EEBO-TCP Workset Browser

Posted on June 11, 2015 in Uncategorized by Eric Lease Morgan

I have begun creating a “browser” against content from EEBO-TCP in the same way I have created a browser against worksets from the HathiTrust. The goal is to provide “distant reading” services against subsets of the Early English poetry and prose. You can see these fledgling efforts against a complete set of Richard Baxter’s works. Baxter was an English Puritan church leader, poet, and hymn-writer. [1, 2, 3]

EEBO is an acronym for Early English Books Online. It is intended to be a complete collection of English literature between 1475 through to 1700. TCP is an acronym for Text Creation Partnership, a consortium of libraries dedicated to making EEBO freely available in the form of XML called TEI (Text Encoding Initiative). [4, 5]

The EEBO-TCP initiative is releasing their efforts in stages. The content of Stage I is available from a number of (rather hidden) venues. I found the content on a University Michigan Box site to be the easiest to use, albiet not necessarily the most current. [6] Once the content is cached — in the fullest of TEI glory — it is possible to search and browse the collection. I created a local, terminal-only interface to the cache and was able to exploit authority lists, controlled vocabularies, and free text searching of metadata to create subsets of the cache. [7] The subsets are akin to HathiTrust “worksets” — items of particular interest to me.

Once a subset was identified, I was able to mirror (against myself) the necessary XML files and begin to do deeper analysis. For example, I am able to create a dictionary of all the words in the “workset” and tabulate their frequencies. Baxter used the word “god” more than any other, specifically, 65,230 times. [8] I am able to pull out sets of unique words, and I am able to count how many times Baxter used words from three sets of locally defined “lexicons” of colors, “big” names, and “great” ideas. Furthermore, I am be to chart and graph trends of the works, such as when they were written and how they cluster together in terms of word usage or lexicons. [9, 10]

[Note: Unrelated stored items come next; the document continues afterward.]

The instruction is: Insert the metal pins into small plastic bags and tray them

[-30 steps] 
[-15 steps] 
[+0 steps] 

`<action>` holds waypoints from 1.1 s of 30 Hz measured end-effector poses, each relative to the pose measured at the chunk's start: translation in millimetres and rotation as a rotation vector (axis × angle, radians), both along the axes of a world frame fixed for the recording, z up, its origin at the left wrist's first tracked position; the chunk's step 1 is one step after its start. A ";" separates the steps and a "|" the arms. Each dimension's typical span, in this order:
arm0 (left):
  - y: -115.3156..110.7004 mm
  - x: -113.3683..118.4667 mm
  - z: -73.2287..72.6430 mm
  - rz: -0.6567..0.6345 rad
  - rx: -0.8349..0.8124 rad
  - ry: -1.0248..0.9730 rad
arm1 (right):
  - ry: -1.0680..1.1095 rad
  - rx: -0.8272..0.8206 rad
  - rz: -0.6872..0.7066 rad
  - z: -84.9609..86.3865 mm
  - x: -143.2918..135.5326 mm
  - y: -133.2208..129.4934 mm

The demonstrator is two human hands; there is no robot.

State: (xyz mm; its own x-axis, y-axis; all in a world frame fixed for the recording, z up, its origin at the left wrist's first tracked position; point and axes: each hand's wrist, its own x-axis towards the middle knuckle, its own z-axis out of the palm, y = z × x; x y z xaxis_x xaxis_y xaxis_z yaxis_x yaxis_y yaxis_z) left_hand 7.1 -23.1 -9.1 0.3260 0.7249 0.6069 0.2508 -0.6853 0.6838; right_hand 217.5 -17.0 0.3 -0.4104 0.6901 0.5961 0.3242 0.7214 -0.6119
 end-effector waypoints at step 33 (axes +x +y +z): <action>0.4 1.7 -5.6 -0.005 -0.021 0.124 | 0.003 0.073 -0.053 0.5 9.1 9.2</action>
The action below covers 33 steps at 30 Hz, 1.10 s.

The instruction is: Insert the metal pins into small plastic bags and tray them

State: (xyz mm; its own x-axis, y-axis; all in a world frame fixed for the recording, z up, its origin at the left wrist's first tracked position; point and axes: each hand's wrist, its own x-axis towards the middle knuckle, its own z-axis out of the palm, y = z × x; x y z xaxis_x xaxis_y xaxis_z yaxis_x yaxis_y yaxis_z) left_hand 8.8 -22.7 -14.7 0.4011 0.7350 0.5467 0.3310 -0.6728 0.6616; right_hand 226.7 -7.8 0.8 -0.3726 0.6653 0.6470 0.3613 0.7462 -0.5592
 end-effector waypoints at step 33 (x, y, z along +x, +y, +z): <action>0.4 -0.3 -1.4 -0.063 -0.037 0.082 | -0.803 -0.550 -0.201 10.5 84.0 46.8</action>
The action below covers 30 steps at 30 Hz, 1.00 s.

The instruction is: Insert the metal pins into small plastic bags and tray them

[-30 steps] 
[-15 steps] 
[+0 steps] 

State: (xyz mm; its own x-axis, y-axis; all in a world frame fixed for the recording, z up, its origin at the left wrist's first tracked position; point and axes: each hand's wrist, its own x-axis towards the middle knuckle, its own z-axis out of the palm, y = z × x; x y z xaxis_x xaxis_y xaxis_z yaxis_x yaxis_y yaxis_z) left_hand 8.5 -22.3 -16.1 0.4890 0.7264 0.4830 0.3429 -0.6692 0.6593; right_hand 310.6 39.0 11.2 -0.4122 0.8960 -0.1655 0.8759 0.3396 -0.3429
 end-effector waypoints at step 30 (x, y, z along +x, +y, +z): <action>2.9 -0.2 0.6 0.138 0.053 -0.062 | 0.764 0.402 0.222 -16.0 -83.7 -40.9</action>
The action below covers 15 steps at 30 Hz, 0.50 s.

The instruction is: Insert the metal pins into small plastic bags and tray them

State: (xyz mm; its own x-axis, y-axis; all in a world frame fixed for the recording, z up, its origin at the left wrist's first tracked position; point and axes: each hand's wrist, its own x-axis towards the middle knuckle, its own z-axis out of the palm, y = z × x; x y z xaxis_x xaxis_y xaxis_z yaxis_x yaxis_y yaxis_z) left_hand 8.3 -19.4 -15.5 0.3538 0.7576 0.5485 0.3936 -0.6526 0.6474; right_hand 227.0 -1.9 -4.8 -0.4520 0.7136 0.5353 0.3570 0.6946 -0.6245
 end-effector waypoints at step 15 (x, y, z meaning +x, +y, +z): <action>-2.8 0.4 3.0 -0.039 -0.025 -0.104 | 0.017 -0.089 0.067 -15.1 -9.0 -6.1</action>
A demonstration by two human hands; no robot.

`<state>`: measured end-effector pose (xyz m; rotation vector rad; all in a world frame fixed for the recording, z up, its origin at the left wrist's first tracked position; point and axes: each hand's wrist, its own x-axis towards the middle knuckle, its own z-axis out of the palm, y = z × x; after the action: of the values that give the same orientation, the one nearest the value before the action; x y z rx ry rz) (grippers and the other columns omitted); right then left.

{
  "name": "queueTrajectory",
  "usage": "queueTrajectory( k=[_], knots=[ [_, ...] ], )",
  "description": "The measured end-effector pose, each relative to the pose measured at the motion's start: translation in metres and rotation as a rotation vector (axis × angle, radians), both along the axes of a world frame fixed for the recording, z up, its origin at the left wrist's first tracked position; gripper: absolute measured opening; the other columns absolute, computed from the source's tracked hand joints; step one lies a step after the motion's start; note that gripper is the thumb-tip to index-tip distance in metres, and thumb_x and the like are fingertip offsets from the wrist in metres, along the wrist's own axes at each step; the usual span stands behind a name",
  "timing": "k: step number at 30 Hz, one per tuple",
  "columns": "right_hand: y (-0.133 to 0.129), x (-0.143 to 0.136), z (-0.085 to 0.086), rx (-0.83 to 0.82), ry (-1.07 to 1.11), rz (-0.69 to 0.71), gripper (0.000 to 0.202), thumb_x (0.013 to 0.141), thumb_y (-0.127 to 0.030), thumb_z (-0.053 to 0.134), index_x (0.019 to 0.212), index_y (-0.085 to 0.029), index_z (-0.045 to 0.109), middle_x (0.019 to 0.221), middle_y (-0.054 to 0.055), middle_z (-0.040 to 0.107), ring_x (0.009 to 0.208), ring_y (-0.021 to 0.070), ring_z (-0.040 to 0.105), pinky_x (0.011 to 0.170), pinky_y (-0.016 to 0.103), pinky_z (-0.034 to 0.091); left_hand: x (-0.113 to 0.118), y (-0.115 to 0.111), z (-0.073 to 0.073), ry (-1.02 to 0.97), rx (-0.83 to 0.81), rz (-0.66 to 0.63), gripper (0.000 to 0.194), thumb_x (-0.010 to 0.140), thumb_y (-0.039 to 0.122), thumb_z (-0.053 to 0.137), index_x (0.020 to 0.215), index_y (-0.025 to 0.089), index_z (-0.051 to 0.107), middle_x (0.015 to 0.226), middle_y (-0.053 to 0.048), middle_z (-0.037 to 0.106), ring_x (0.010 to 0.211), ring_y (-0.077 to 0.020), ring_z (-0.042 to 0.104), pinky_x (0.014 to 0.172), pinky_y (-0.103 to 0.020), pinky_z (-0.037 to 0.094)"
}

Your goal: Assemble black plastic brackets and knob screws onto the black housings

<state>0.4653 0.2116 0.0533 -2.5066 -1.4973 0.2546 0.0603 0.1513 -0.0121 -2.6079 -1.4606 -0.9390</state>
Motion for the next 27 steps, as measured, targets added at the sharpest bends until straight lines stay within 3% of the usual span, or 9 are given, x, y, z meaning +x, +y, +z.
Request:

I was then able to repeat the process for other subsets, items about: lutes, astronomy, Unitarians, and of course, Shakespeare. [11, 12, 13, 14]

The EEBO-TCP Workset Browser is not as mature as my HathiTrust Workset Browser, but it is coming along. [15] Next steps include: calculating an integer denoting the number of pages in an item, implementing a Web-based search interface to a subset’s full text as well as metadata, putting the source code (written in Python and Bash) on GitHub. After that I need to: identify more robust ways to create subsets from the whole of EEBO, provide links to the raw TEI/XML as well as HTML versions of items, implement quite a number of cosmetic enhancements, and most importantly, support the means to compare & contrast items of interest in each subset. Wish me luck?

More fun with well-structured data, open access content, and the definition of librarianship.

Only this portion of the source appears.